Univariate Time Series Forecasting

This project provides implementations for univariate time series forecasting using ARIMA, Auto-ARIMA, and LSTM models. The code is modular and designed for easy adaptation to various datasets and forecasting requirements.

Table of Contents

1. Introduction
2. Features
3. Installation
4. Usage
5. Data Preparation
6. Models
7. Evaluation
8. Results
9. License

Introduction

This repository contains code for forecasting univariate time series data using ARIMA, Auto-ARIMA, and LSTM models.
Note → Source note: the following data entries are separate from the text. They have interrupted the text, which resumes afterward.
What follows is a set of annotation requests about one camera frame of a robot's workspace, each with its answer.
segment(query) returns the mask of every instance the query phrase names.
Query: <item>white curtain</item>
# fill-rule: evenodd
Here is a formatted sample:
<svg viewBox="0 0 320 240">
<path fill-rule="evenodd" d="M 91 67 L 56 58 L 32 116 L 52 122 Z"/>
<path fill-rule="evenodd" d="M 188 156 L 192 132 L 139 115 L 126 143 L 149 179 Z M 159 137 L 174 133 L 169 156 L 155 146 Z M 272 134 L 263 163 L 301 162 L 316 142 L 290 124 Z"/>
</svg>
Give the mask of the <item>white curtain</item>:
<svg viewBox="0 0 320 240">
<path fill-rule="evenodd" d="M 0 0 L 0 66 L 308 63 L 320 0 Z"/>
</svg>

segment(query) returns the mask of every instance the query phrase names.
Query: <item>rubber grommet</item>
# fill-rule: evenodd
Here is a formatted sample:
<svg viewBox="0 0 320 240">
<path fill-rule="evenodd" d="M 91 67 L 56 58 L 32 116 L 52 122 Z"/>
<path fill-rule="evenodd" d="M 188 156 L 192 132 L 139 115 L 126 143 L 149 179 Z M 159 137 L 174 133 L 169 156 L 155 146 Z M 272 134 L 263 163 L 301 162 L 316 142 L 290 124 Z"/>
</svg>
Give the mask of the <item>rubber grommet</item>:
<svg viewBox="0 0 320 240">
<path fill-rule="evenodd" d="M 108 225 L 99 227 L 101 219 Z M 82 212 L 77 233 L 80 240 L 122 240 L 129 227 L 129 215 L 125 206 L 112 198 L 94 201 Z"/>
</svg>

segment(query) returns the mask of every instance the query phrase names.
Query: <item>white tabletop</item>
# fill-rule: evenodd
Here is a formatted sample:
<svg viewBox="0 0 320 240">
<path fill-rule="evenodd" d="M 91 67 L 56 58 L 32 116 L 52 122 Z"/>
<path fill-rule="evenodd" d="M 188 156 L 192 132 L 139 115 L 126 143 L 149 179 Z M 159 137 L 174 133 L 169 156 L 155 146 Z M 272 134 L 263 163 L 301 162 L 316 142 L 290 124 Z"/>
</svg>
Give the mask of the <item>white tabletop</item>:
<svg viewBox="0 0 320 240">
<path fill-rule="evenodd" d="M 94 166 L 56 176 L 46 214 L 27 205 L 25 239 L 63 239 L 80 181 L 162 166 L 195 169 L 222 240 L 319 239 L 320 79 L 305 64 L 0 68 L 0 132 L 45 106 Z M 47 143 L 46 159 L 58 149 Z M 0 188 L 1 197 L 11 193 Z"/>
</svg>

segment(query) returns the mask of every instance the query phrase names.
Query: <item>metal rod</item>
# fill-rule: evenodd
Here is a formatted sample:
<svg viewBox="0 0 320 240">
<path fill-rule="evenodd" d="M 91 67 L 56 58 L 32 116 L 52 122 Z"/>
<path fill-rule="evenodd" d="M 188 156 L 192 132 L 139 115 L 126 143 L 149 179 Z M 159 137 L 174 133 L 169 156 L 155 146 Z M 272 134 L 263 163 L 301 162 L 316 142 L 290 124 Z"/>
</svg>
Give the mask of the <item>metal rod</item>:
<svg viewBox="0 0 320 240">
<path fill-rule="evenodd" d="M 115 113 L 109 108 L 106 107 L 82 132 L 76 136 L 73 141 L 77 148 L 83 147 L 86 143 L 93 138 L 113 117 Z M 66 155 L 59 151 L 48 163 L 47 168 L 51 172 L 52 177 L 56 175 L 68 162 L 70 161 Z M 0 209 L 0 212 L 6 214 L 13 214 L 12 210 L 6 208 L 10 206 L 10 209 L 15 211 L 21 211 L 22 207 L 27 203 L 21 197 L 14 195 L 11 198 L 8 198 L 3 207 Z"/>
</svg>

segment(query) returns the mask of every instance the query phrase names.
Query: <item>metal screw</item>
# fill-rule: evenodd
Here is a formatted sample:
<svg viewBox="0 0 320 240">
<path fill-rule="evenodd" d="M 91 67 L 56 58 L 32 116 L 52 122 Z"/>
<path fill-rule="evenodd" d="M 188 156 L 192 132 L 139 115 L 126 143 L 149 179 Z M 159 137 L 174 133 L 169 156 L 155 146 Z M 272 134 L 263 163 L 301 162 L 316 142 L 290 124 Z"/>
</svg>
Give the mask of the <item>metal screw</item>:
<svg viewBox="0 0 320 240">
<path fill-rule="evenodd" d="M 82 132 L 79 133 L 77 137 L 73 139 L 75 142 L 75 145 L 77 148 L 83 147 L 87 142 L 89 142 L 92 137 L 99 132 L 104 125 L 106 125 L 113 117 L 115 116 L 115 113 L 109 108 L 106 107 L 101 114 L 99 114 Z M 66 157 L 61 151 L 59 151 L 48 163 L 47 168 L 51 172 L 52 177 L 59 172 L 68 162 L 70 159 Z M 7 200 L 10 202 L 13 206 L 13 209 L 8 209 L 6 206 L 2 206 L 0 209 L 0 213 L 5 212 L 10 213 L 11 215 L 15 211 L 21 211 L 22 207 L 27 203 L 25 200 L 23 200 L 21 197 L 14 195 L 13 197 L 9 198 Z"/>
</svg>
The project is structured to be easily extensible and reusable for different datasets and forecasting scenarios.

Features

• Data preparation and scaling
• Hyperparameter tuning for ARIMA and LSTM models
• Rolling and expanding window evaluation methods
• Plotting results and summary metrics

Installation

Prerequisites

• Python 3.7 or later
• Required packages listed in requirements.txt

Installing

Clone the repository:

git clone https://github.com/zhaleh-rahimi/univariate-time-series-forecasting.git
cd univariate-time-series-forecasting

Install the required packages:

pip install -r requirements.txt

Usage

Command Line Interface

Run the main script with the necessary arguments:

python main.py --file_path data/your_data.csv --date_col date --target_col target --model_type ARIMA --evaluation_type rolling --output_file results/output.csv --steps 4

Arguments

• --file_path: Path to the CSV file containing the time series data
• --date_col: Name of the date column in the CSV file
• --target_col: Name of the target column in the CSV file
• --model_type: Type of model to use (ARIMA, AUTO-ARIMA, LSTM)
• --evaluation_type: Type of evaluation method (rolling, expanding)
• --output_file: Path to save the output CSV file
• --steps: Number of steps ahead to forecast

Data Preparation

Loading Data

The data is loaded using the DataPrep class, which also handles scaling and splitting the data into training and testing sets.It also can prepare a dataset for a supervised learning process, e.g. LSTM forecasting.

Scaling Data

Data is scaled using the MinMaxScaler from sklearn.preprocessing. One may change the scaler.

Models

ARIMA

Implemented in the ARIMAModel class. Hyperparameters are selected using grid search and minimizing mse for imeplemented ARIMA.

Auto-ARIMA

Implemented in the AutoARIMA class using the pmdarima library.

LSTM

Implemented in the LSTMModel class. Hyperparameters are selected using grid search.

Evaluation

Rolling Window Evaluation

Evaluates the model performance using a rolling window approach.

Expanding Window Evaluation

Evaluates the model performance using an expanding window approach.

Results

The results are saved to a CSV file and can be visualized using the provided plotting functions.

License

This project is licensed under the MIT License - see the LICENSE file for details.